Your copy of the lines below must match them exactly and contain no images.

▽

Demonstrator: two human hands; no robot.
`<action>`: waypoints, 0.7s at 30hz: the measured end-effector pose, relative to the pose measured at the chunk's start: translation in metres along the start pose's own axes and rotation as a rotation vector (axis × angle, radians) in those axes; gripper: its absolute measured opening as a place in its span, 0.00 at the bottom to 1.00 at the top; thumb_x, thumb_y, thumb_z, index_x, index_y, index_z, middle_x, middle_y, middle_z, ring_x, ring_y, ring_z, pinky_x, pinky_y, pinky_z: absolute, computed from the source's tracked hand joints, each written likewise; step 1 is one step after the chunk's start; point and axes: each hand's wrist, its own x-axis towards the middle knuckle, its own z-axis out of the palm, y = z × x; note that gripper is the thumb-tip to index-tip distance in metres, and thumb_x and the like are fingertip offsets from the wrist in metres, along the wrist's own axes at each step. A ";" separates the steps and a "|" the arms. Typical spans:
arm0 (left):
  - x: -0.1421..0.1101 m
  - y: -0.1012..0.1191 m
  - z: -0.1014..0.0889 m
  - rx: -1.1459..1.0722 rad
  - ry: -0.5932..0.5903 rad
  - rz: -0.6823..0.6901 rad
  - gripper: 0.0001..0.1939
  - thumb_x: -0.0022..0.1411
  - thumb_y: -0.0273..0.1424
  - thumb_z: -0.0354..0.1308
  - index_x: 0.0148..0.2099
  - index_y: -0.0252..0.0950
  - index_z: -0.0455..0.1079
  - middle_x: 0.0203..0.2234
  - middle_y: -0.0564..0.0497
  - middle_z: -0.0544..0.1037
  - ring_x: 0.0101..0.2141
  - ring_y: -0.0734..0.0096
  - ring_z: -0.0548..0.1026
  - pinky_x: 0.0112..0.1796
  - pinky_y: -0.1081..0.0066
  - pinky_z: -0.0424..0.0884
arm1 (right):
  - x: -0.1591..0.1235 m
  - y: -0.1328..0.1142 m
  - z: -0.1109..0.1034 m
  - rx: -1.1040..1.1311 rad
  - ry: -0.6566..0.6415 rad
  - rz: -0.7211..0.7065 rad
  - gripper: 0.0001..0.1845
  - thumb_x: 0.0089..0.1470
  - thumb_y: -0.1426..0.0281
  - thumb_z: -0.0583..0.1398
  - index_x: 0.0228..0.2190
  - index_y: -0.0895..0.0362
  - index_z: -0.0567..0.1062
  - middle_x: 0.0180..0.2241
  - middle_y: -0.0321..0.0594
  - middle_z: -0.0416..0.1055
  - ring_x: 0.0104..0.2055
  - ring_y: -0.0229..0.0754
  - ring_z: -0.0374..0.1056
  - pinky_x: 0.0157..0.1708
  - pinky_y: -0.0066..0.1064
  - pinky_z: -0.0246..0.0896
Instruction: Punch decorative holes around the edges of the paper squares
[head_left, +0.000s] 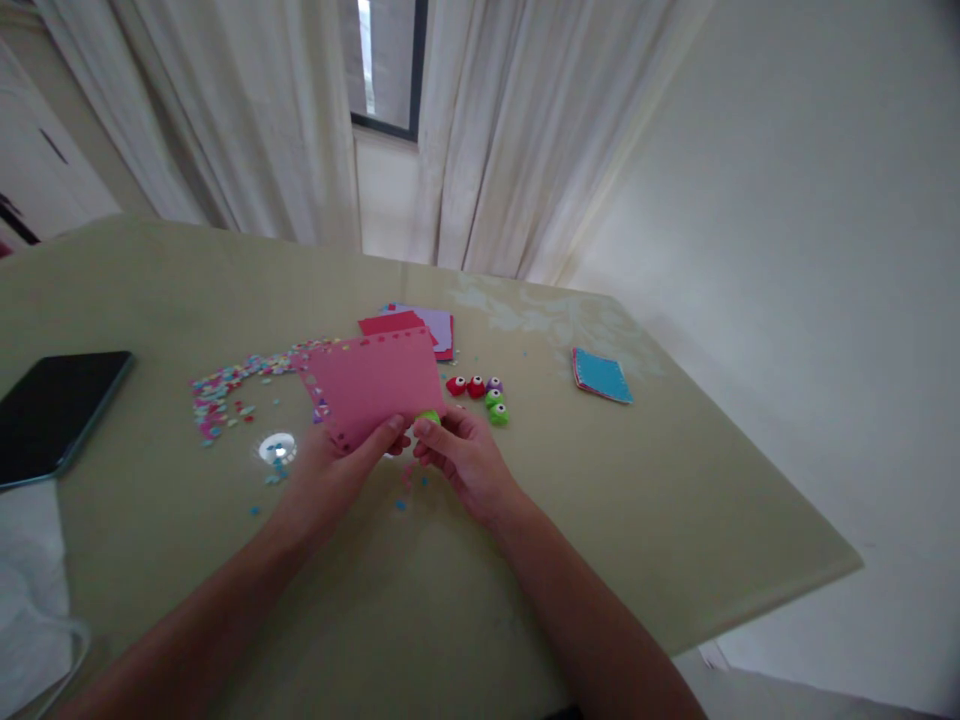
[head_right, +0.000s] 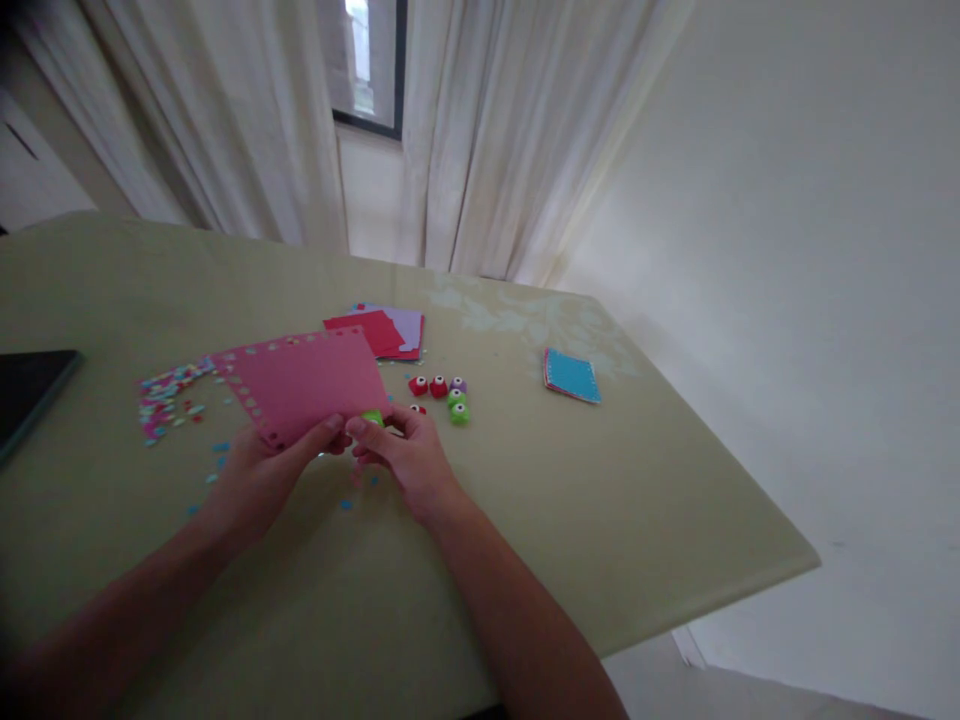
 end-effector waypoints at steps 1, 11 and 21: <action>0.000 0.001 0.001 -0.005 0.000 0.002 0.15 0.59 0.46 0.68 0.32 0.39 0.81 0.26 0.49 0.84 0.29 0.59 0.82 0.32 0.65 0.77 | 0.000 0.000 0.000 -0.001 0.004 0.004 0.24 0.39 0.55 0.80 0.32 0.56 0.81 0.29 0.33 0.76 0.27 0.34 0.69 0.29 0.26 0.68; 0.001 0.001 0.002 -0.027 -0.038 -0.024 0.15 0.58 0.46 0.68 0.32 0.40 0.82 0.26 0.49 0.85 0.29 0.58 0.82 0.33 0.64 0.78 | 0.000 0.000 0.000 -0.004 0.018 0.031 0.27 0.38 0.51 0.79 0.29 0.57 0.80 0.24 0.33 0.73 0.24 0.33 0.65 0.25 0.26 0.62; 0.000 0.004 0.002 -0.025 -0.047 -0.024 0.16 0.58 0.47 0.68 0.32 0.39 0.82 0.28 0.49 0.85 0.30 0.58 0.82 0.33 0.65 0.78 | 0.000 0.002 0.001 -0.001 0.066 0.032 0.28 0.37 0.49 0.79 0.27 0.57 0.79 0.25 0.32 0.72 0.22 0.31 0.58 0.21 0.25 0.55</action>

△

Answer >>
Demonstrator: two human hands; no robot.
`<action>`: waypoints, 0.7s at 30hz: the measured end-effector pose, relative to the pose measured at the chunk's start: translation in metres along the start pose's own axes and rotation as a rotation vector (axis × angle, radians) in those axes; gripper: its absolute measured opening as a place in its span, 0.00 at the bottom to 1.00 at the top; thumb_x, thumb_y, thumb_z, index_x, index_y, index_z, middle_x, middle_y, middle_z, ring_x, ring_y, ring_z, pinky_x, pinky_y, pinky_z: absolute, computed from the source's tracked hand joints, each written likewise; step 1 is one step after the chunk's start; point and axes: each hand's wrist, its own x-axis towards the middle knuckle, its own z-axis out of the palm, y = z × x; note that gripper is the thumb-tip to index-tip distance in metres, and thumb_x and the like are fingertip offsets from the wrist in metres, along the wrist's own axes at each step. A ";" separates the steps and a "|" the arms. Typical spans:
arm0 (left):
  - x: -0.1421..0.1101 m
  - y: -0.1012..0.1191 m
  - z: -0.1014..0.0889 m
  - rx: -1.1459..1.0722 rad
  - ry: -0.5932..0.5903 rad
  - rz: -0.6823..0.6901 rad
  - gripper: 0.0001..0.1939
  - thumb_x: -0.0022..0.1411
  - thumb_y: -0.0273..0.1424
  - thumb_z: -0.0354..0.1308
  - index_x: 0.0148..0.2099
  - index_y: -0.0252..0.0950
  - index_z: -0.0455..0.1079
  - middle_x: 0.0203..0.2234
  - middle_y: -0.0564..0.0497
  - middle_z: -0.0544..0.1037
  - ring_x: 0.0101..0.2141
  - ring_y: -0.0734..0.0096
  - ring_z: -0.0548..0.1026
  - pinky_x: 0.0112..0.1796
  - pinky_y: -0.1081..0.0066
  - pinky_z: -0.0424..0.0884
arm1 (right):
  - x: -0.1591..0.1235 m
  - y: -0.1328..0.1142 m
  - z: -0.1109..0.1034 m
  - rx: -1.1040..1.1311 rad
  - ry: -0.6566..0.6415 rad
  - rz: -0.7211..0.7065 rad
  - gripper: 0.0001..0.1845
  - thumb_x: 0.0089..0.1470
  - thumb_y: -0.1426..0.0281
  - thumb_z: -0.0583..0.1398
  - index_x: 0.0228..0.2190
  - index_y: -0.0895..0.0362
  - index_z: -0.0567..0.1062
  - middle_x: 0.0180..0.2241
  - middle_y: -0.0321..0.0594
  - middle_z: -0.0416..0.1055
  - ring_x: 0.0104..0.2055
  - ring_y: -0.0229..0.0754
  - ring_z: -0.0374..0.1056
  - pinky_x: 0.0157..0.1708
  - pinky_y: -0.0066..0.1064
  - pinky_z: -0.0246..0.0896
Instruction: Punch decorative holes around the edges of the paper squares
[head_left, +0.000s] 
[head_right, +0.000s] 
 end-effector waypoints at steps 1, 11 and 21: <action>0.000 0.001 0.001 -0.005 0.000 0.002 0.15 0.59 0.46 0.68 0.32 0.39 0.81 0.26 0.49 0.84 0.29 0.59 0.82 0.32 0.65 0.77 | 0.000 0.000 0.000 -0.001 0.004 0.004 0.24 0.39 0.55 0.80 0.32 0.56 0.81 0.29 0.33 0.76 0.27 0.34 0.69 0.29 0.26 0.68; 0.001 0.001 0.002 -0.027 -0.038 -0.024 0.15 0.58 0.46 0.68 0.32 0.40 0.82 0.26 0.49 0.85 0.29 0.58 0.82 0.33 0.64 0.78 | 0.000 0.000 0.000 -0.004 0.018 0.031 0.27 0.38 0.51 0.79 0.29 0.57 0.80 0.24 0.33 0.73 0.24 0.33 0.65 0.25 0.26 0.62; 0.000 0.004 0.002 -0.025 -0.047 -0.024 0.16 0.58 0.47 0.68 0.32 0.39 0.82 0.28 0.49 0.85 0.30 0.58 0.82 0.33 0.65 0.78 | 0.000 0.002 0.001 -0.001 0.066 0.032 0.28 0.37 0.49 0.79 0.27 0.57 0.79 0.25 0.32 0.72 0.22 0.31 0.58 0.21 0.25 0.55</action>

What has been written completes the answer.